Simple Graph Condensation

TL;DR

This work tackles the high training costs of large-scale graphs by introducing Simple Graph Condensation (SimGC), a parameter-light framework that condenses a large graph into a small, informative graph for training GNNs. The method uses a pre-trained Simple Graph Convolution (SGC) on the original graph to guide condensation through layerwise representation alignment, output logit alignment, and a kernel-based feature-smoothness regularizer, optimizing the combined loss with no external parameters. Empirical results on seven datasets show that SimGC achieves competitive or superior accuracy while accelerating condensation by up to 10x, and it demonstrates strong generalization across GNN architectures, as well as utility for neural architecture search and knowledge distillation on condensed graphs. The findings suggest SimGC offers a practical, scalable route to efficient GNN training on massive graphs without sacrificing performance, with potential extensions to heterogeneous graphs and hypergraphs in future work.

Abstract

The burdensome training costs on large-scale graphs have aroused significant interest in graph condensation, which involves tuning Graph Neural Networks (GNNs) on a small condensed graph for use on the large-scale original graph. Existing methods primarily focus on aligning key metrics between the condensed and original graphs, such as gradients, output distribution and trajectories of GNNs, yielding satisfactory performance on downstream tasks. However, these complex metrics necessitate intricate external parameters and can potentially disrupt the optimization process of the condensation graph, making the condensation process highly demanding and unstable. Motivated by the recent success of simplified models across various domains, we propose a simplified approach to metric alignment in graph condensation, aiming to reduce unnecessary complexity inherited from intricate metrics. We introduce the Simple Graph Condensation (SimGC) framework, which aligns the condensed graph with the original graph from the input layer to the prediction layer, guided by a pre-trained Simple Graph Convolution (SGC) model on the original graph. Importantly, SimGC eliminates external parameters and exclusively retains the target condensed graph during the condensation process. This straightforward yet effective strategy achieves a significant speedup of up to 10 times compared to existing graph condensation methods while performing on par with state-of-the-art baselines. Comprehensive experiments conducted on seven benchmark datasets demonstrate the effectiveness of SimGC in prediction accuracy, condensation time, and generalization capability. Our code is available at https://github.com/BangHonor/SimGC.
Paper Structure (20 sections, 6 equations, 2 figures, 7 tables, 1 algorithm)

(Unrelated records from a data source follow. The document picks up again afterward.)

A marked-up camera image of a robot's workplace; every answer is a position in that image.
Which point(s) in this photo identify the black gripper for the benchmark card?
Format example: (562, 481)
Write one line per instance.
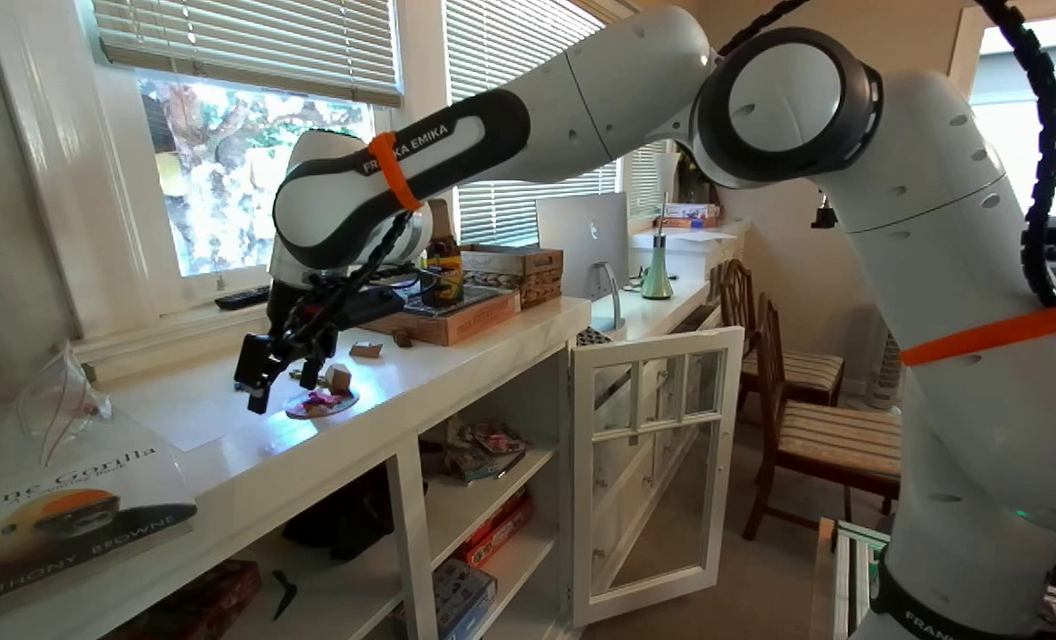
(304, 324)

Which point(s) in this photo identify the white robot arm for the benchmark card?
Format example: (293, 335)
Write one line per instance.
(914, 198)

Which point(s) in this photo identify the small wooden block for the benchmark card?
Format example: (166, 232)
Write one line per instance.
(369, 350)

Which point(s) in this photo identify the brown Unsolved game box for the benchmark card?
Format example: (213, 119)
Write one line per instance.
(476, 316)

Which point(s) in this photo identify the round carrot picture disc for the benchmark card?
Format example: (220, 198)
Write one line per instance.
(322, 408)

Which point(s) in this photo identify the black remote control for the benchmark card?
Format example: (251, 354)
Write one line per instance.
(240, 300)

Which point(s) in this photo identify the brown glass bottle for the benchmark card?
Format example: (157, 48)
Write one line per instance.
(444, 257)

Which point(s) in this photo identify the clear plastic bag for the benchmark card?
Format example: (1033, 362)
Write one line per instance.
(57, 405)

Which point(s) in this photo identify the small wooden crate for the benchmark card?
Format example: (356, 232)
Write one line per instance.
(539, 274)

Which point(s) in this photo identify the picture book on counter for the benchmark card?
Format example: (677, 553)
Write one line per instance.
(80, 509)

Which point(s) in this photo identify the window blinds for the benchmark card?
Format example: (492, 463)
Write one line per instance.
(335, 48)

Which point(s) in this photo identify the silver computer monitor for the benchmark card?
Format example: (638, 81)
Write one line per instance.
(594, 249)

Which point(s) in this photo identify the white glass cabinet door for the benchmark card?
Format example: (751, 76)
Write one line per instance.
(651, 444)

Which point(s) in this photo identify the green bottle on counter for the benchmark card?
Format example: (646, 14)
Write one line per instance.
(655, 274)

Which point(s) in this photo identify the wooden chair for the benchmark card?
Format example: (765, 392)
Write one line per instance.
(855, 449)

This paper contains 20 sections, 6 equations, 2 figures, 7 tables, 1 algorithm.

Figures (2)

  • Figure 1: (a) Our proposed SimGC framework operates in two stages. First, an SGC model is pre-trained on the original graph. Subsequently, we align the condensed graph with the original graph through representation alignment in the aggregation layers and logit alignment in the output layer, together with a feature smoothness regularizer. (b) Overall performance of all methods on the largest Ogbn-products dataset, where "0.02%", "0.04%", "0.08%" refer to the reduction rates.
  • Figure 2: Comparison of the proposed SimGC with two variants, where Ogbn-arxiv, Reddit, Reddit2 and Ogbn-products are denoted as "OA", "RD", "RD2", "OP".